Yes, there'd been a problem, he explained as he mucked about with wires. Not as bad as the citizens of BR6 who were all without broadband. Or a housing estate he'd been at that morning whose cables had all been cut. But a problem of the set up not coping with all the electric goodness I send back and forth. I wasn't plugged into the right bit, so he moved me up a notch. Or something.

The computer should have been fine from then on, but the ZyXel wireless gadget didn't want to play ball. We had a fun time unplugging different things in turn, then restarting the computer. And by about 1 pm it just decided to work.

"Blimey," I thought. "How efficient and friendly." I rang up expecting the usual Turing test where someone tries their best just to get rid of you. When really what I wanted was a Man to turn up and make everything okay. And Virgin Media did exactly that.

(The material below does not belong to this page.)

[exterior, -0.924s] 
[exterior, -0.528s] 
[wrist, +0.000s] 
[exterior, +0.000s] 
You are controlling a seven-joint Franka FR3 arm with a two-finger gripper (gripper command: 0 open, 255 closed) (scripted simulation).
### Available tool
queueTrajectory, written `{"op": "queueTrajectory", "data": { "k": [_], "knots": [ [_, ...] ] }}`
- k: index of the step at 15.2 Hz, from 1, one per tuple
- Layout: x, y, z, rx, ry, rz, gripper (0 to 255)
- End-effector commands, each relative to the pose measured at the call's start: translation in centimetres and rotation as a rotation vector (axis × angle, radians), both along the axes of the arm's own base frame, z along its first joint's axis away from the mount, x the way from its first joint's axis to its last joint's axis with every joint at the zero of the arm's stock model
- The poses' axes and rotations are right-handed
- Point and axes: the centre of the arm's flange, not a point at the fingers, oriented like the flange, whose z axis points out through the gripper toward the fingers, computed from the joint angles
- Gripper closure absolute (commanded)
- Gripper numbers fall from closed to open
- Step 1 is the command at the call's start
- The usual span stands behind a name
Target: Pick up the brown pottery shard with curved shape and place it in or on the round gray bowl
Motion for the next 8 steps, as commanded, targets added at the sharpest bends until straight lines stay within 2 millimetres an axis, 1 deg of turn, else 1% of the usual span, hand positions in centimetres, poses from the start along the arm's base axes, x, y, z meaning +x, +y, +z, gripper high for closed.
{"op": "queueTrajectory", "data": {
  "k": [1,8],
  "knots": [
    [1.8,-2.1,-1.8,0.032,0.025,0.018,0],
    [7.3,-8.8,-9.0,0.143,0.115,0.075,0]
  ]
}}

"Hooray," I thought. "Now I can get down to some graft." And the doorbell rang. Codename Moose wanted to borrow some books...

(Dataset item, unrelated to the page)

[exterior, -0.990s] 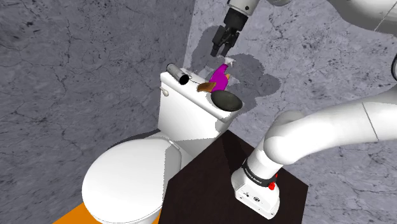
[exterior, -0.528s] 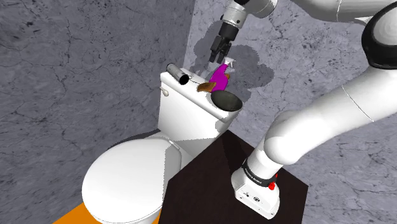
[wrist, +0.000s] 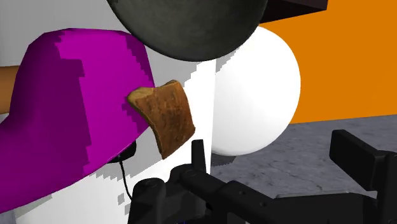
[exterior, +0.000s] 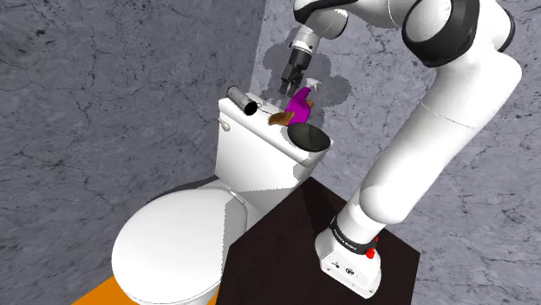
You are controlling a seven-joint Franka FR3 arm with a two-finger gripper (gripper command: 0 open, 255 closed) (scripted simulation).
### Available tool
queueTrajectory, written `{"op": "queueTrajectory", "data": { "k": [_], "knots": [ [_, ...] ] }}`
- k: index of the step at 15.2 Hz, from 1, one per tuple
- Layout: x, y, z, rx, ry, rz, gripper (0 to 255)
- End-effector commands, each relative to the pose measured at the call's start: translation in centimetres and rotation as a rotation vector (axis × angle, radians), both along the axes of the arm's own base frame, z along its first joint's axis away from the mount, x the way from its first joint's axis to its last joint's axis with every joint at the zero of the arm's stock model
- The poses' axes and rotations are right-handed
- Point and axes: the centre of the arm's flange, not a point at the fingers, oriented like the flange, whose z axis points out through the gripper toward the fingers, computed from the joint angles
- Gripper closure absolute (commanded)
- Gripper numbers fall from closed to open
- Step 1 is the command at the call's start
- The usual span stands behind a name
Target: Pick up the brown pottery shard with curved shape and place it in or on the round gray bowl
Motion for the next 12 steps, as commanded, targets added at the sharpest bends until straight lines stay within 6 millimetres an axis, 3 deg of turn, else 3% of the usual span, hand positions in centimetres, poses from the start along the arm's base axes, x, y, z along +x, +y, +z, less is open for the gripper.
{"op": "queueTrajectory", "data": {
  "k": [1,5,12],
  "knots": [
    [1.4,-2.0,-2.5,0.034,0.026,0.019,0],
    [3.9,-4.7,-6.5,0.088,0.069,0.046,0],
    [3.1,-3.0,-10.0,0.088,0.069,0.046,0]
  ]
}}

Anyway. The Virgin man made me so happy I knocked through my chores quite easily. I now have a bit more than an 80,000-word draft of something that's not yet been announced. A bit of tinkering over the weekend and then I can be delivered.

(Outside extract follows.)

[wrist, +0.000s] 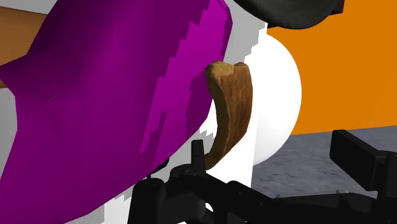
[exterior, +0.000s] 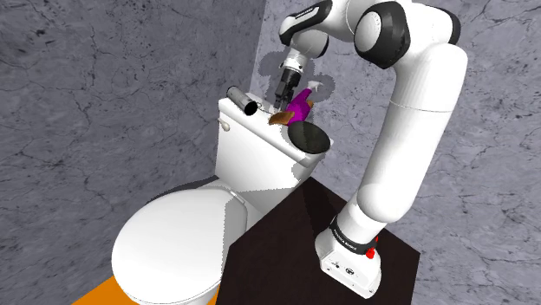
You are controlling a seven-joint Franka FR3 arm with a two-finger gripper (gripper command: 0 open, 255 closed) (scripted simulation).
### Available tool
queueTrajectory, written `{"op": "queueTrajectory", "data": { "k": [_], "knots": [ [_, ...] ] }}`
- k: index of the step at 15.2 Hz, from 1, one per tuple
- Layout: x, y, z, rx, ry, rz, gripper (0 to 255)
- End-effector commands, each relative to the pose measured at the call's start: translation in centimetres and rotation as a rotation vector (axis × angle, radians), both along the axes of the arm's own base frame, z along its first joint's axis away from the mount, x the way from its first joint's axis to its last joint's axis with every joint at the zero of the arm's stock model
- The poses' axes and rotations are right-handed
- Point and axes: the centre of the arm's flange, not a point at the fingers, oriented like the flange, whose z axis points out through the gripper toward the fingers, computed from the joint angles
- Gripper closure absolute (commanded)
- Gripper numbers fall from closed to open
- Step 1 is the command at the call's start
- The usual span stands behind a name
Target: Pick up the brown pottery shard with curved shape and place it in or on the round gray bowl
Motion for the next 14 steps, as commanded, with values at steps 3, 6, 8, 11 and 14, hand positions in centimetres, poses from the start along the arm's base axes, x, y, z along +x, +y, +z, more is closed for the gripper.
{"op": "queueTrajectory", "data": {
  "k": [3,6,8,11,14],
  "knots": [
    [-0.36,0.37,-1.3,0.008,0.018,-0.001,0],
    [-0.36,0.37,-1.3,0.008,0.018,-0.001,0],
    [-0.36,0.37,-1.3,0.008,0.018,-0.001,0],
    [-0.31,0.39,-1.17,0.008,0.018,-0.001,255],
    [-0.33,0.42,-1.16,0.008,0.018,-0.001,255]
  ]
}}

Bit apprehensive of turning the machine off and running out to play in the night. What if the system falls over again? Will the Man pop round as quick on a Saturday? And since this sort of service is - in my experience - little short of miraculous, should I ask him to bring a DVD of the Massacre with him?

Tuesday, August 05, 2008

Atlatl and Jodrell Bank

The Dr came home from work last night with a fun top fact. Woomera - the Australian home to the British rocketships during the 1950s and 60s, and famous for looking right through the Vogan demolition fleet in the first episode of Hitchhiker - is named after device the Eora people there used for lobbing things.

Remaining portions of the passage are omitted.